WHAT THE EXERCISE ASKS:
Below are some entries. Repeat exactly the lines from the one with "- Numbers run" through the one with "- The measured", and only those.

Dataset entries:

"""

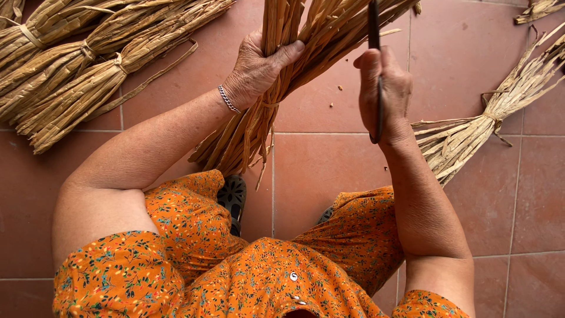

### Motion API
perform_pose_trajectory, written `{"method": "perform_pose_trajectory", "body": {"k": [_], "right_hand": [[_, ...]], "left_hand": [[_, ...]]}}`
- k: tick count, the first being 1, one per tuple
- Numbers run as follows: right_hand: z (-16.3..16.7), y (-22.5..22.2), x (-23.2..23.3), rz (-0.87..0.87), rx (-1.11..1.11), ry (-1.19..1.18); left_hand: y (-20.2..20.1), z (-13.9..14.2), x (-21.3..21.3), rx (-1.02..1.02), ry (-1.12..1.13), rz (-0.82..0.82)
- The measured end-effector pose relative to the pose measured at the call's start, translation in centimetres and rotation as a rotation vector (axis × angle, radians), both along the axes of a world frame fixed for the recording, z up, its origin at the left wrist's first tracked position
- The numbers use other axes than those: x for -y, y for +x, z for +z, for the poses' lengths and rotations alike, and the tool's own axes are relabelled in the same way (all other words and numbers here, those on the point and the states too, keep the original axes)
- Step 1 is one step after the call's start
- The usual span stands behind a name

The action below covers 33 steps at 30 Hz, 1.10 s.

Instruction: The person sits on a tiled floor and uses shears to trim the ends of dried plant bundles. They hold each bundle in one hand and cut the protruding ends with the other, then place the trimmed bundle aside.

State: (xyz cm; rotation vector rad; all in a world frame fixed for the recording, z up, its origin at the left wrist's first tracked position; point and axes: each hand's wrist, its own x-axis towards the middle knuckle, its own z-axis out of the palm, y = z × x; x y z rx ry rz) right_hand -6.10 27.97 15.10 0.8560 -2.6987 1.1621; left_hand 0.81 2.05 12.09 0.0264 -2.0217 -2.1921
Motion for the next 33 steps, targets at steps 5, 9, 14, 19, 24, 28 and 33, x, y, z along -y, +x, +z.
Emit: {"method": "perform_pose_trajectory", "body": {"k": [5,9,14,19,24,28,33], "right_hand": [[0.1,-0.1,-0.2,0.028,-0.081,-0.215],[-0.1,0.5,0.2,0.11,-0.415,0.129],[0.4,0.4,0.5,0.072,-0.497,0.39],[1.2,0.3,0.6,0.147,-0.547,0.449],[1.7,1.2,0.8,0.2,-0.515,0.392],[2.3,1.2,0.7,0.215,-0.484,0.376],[2.4,1.3,0.9,0.215,-0.531,0.396]], "left_hand": [[-0.1,-0.2,0.4,-0.049,-0.017,0.031],[-0.1,-0.1,0.4,-0.062,0.002,0.008],[0.0,0.0,0.4,-0.026,-0.084,0.006],[-0.1,0.0,0.1,-0.033,-0.069,-0.013],[0.0,-0.1,0.2,-0.056,-0.093,-0.005],[0.0,0.0,0.5,-0.058,-0.083,-0.001],[0.1,0.0,0.4,-0.024,-0.098,0.018]]}}
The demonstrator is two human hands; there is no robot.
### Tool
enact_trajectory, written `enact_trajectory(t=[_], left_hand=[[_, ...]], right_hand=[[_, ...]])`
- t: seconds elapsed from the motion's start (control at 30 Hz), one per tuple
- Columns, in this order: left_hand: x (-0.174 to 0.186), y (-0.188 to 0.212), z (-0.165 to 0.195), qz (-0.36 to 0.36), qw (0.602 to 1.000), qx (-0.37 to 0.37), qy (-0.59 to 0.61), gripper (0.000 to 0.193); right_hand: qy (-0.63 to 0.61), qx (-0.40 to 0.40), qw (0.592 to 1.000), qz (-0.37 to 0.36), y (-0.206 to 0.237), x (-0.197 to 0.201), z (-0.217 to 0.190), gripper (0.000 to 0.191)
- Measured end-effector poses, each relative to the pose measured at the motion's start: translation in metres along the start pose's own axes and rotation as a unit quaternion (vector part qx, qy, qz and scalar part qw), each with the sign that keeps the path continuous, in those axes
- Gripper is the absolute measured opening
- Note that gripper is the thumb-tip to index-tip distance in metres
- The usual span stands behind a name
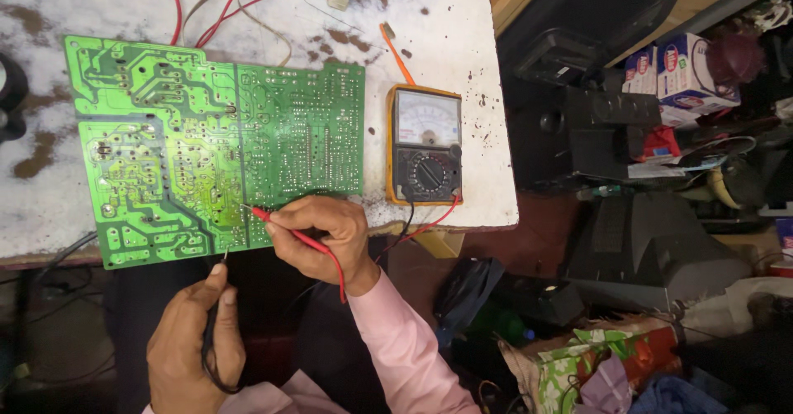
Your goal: The person uses a multimeter to test points on a green circuit board. They hold the black probe on one spot and move the red probe across multiple test points while observing the meter. The board remains on the workbench throughout.
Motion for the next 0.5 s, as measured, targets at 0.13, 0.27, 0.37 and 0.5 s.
enact_trajectory(t=[0.13,0.27,0.37,0.5], left_hand=[[0.0012,-0.0007,0.0009,-0.003,1.000,-0.001,-0.002,0.015],[0.0025,-0.0006,0.0025,-0.004,1.000,0.000,-0.010,0.013],[0.0027,-0.0011,0.0022,-0.006,1.000,-0.004,-0.009,0.013],[0.0038,-0.0011,0.0015,-0.011,1.000,0.000,-0.009,0.014]], right_hand=[[-0.002,0.005,1.000,-0.001,-0.0001,-0.0001,-0.0001,0.013],[-0.015,0.001,1.000,-0.001,-0.0001,-0.0007,0.0002,0.012],[-0.011,-0.001,1.000,-0.001,0.0000,-0.0007,0.0001,0.012],[-0.008,-0.008,1.000,-0.003,0.0003,-0.0004,-0.0002,0.012]])
Point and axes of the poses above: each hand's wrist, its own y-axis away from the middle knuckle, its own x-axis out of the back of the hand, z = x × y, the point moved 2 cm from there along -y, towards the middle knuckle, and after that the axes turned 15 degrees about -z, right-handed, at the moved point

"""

TASK ANSWER:
- Numbers run as follows: right_hand: z (-16.3..16.7), y (-22.5..22.2), x (-23.2..23.3), rz (-0.87..0.87), rx (-1.11..1.11), ry (-1.19..1.18); left_hand: y (-20.2..20.1), z (-13.9..14.2), x (-21.3..21.3), rx (-1.02..1.02), ry (-1.12..1.13), rz (-0.82..0.82)
- The measured end-effector pose relative to the pose measured at the call's start, translation in centimetres and rotation as a rotation vector (axis × angle, radians), both along the axes of a world frame fixed for the recording, z up, its origin at the left wrist's first tracked position

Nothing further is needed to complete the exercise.